I see that you have already accepted an answer but I would like to expand upon the answers.

As deepmax said, if you pass by value you can write your constructor to take advantage of "move semantics". This means instead of copying data, it can be moved from one variable to another.

Written like so:

class Name{
    public:
        Name(std::string var): mem_var(std::move(var)){}

        std::string mem_var;
};

Which seems like a good idea, but in reality is no more efficient than the copy constructor

class Name{
    public:
        Name(const std::string &var): mem_var(var){}

        std::string mem_var;
};

The reason this is, is because in the general use case that looks like this:

auto main() -> int{
    Name name("Sample Text");
}

only one copy will ever get made either way (see copy elision), and in the other case of

auto main() -> int{
    std::string myname = "Hugh Jaynus";
    Name name(myname);
}

2 copies will be made in the 'efficient' pass-by-value move semantics way!

This is a good example of when the copy constructor (or pass-by-reference) should be used, not an example against it.

On the contrary...

If you write an explicit constructor that makes use of move semantics you could get an efficient solution no matter the circumstance.

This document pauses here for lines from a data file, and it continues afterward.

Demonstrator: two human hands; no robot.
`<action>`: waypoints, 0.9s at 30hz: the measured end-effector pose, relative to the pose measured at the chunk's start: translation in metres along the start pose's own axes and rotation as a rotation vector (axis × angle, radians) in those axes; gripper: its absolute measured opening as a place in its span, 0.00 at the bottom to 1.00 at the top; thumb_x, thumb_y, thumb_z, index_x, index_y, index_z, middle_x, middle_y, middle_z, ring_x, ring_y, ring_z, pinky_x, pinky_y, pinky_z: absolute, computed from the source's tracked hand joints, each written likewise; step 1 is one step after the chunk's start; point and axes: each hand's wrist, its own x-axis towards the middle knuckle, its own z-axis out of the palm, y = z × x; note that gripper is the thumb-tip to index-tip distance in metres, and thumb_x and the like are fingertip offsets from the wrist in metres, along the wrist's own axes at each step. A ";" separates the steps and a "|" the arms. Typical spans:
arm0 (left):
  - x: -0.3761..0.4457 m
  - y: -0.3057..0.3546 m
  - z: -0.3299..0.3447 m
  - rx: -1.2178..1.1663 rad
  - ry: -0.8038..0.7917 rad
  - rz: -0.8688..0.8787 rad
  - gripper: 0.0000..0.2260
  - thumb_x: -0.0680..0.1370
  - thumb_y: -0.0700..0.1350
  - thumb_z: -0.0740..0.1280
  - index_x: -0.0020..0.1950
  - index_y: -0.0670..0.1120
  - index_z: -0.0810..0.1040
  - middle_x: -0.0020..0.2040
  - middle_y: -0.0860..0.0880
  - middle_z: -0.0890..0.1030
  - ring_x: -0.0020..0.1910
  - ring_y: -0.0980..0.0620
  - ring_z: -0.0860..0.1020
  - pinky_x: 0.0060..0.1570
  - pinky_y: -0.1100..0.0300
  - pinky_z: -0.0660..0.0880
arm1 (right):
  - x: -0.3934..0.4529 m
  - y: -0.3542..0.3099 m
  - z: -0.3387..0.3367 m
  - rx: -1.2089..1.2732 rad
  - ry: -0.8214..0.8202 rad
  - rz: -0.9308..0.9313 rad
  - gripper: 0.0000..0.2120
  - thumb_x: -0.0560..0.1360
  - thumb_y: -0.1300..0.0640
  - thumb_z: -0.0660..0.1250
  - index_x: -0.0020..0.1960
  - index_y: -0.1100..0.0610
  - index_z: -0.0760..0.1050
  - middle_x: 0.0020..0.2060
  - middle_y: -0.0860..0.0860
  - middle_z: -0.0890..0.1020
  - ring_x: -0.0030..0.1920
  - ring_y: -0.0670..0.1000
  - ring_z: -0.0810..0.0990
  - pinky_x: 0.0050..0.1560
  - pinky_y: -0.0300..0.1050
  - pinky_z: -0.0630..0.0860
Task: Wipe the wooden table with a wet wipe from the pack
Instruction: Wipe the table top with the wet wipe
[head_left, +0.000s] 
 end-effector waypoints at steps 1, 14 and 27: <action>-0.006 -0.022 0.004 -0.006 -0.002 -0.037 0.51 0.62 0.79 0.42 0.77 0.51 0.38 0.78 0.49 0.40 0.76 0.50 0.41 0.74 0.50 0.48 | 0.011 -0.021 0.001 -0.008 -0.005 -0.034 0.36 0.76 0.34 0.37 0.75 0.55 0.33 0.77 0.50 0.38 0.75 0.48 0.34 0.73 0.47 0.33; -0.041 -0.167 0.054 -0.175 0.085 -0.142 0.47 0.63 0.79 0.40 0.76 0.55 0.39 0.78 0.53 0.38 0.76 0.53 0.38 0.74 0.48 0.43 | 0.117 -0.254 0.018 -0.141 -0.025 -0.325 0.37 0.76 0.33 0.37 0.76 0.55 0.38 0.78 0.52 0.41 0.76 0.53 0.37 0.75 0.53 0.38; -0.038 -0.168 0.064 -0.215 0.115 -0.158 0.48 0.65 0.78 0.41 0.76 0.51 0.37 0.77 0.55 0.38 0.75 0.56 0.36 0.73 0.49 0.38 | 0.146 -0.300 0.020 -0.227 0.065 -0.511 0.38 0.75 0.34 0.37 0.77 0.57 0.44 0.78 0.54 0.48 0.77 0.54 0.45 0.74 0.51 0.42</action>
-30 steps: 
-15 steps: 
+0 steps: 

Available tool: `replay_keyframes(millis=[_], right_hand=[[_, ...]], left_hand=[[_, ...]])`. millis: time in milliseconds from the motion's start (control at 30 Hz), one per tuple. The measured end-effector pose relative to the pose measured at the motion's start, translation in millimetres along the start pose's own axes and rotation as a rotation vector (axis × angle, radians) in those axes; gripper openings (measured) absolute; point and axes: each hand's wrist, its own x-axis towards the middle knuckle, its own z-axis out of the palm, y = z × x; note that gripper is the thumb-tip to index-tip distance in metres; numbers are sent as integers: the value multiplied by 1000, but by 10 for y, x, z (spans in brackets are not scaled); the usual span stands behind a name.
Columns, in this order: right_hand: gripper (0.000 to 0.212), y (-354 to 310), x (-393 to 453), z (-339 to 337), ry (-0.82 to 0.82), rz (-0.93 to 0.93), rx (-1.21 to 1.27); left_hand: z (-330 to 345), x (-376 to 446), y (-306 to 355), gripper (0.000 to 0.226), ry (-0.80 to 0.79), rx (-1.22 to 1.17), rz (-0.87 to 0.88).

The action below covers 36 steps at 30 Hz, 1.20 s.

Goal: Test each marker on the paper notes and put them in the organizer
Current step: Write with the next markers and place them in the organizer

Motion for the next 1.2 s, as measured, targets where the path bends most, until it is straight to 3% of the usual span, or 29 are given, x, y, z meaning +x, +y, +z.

Here is how you might write out a name class definition with both constructors:

class Name{
    public:
        Name(const std::string &first_, const std::string &last_)
            : first(first_), last(last_){}

        Name(std::string &&first_, std::string &&last_) // rvalue reference
            : first(std::move(first_)), last(std::move(last_)){}

        std::string first, last;
};

Then when you use the class the more efficient path should be taken.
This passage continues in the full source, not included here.